Sustainable Investments Earn while Making Social Impact

Nov 09, 2017 03:00AM ● By Scott Sadler
Investors have one thing in common: They want to grow their money.

But when it comes to how they’d like to earn those returns, they can be quite a diverse group. Investors used to turn a blind eye to the investments in their retirement plans or brokerage accounts that ran afoul of their values. But no longer.

These days, one’s investments can be structured in a way that is consistent with personal values.

Investors who care deeply about the environment might recoil at the thought of investing their hard-earned money in companies that have added to the earth’s pollution. Others see human rights as a top concern. Companies in their portfolios would likely be fair and equitable employers, and deploy philanthropic dollars for the benefit of their communities.

Religious guidelines are also often applied to investing.

Many investors’ portfolios today are very personal.

The Growth of Social Investment

Historically, investors considered charitable contributions to be their social-impact activity, not their investment portfolios. And a common pushback against social impact investing has been: “I separate my investments from my charities.”

But times are changing. The important takeaway for modern investors is that the two need not be mutually exclusive. Surely one’s investments shouldn’t undermine the positive contribution that they wish to make from charitable activities: Investors can often make a positive impact with their investments without earning lower returns.
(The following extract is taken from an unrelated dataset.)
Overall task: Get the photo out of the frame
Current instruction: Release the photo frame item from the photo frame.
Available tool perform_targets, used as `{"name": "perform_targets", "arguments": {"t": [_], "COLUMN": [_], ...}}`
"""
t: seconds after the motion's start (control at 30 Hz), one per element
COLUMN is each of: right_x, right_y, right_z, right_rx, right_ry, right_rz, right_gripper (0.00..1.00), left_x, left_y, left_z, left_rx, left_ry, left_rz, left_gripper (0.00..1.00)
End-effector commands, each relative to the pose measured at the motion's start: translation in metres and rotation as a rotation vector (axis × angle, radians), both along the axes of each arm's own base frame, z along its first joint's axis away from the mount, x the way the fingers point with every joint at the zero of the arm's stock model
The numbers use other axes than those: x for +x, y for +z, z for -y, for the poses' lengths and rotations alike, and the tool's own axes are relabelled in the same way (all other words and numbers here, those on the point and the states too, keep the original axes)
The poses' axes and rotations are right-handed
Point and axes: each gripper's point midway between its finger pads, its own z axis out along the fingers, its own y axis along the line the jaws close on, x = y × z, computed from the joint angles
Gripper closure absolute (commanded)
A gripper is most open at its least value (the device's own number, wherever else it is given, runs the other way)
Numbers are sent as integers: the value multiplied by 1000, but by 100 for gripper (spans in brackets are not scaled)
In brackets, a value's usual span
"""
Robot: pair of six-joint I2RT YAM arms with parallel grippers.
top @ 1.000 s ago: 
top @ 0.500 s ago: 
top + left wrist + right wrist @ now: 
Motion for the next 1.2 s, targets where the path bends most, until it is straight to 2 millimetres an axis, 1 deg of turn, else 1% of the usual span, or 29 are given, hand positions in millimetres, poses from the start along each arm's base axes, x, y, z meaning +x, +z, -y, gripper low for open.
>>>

This concept of investing for a positive, or even just less negative, societal impact is not new. It has been around since the days of the Puritans (who were among the first social investors.) Today, it is often called Sustainable and Responsible Investing (SRI.)

In the past five years, this approach has really gained traction with mainstream investors. As a result, total assets in socially focused mutual funds have grown to more than $150 billion in the U.S. alone. The largest investment firms, including Vanguard, Morgan Stanley, Invesco and Fidelity, have joined the numerous SRI specialist firms by offering socially focused funds.

Millennial investors are particularly interested such strategies. In fact, a recent survey showed that wealthy millennials are three times more likely than other generations to own so-called “impact investments.” This generation is twice as likely to see its investments as a way to express personal values, and it is more likely to believe that such investments are likely to earn competitive returns.

The finance industry, seeing these trends and attitudes, has responded with the specialization that most investors desire. SRI funds now exist across most asset types, from large companies to small ones to international firms, from broadly diversified, low-cost index funds to actively managed funds focused on environmental markets. There are funds focused on companies with large numbers of women on their boards or that have the lowest carbon footprints.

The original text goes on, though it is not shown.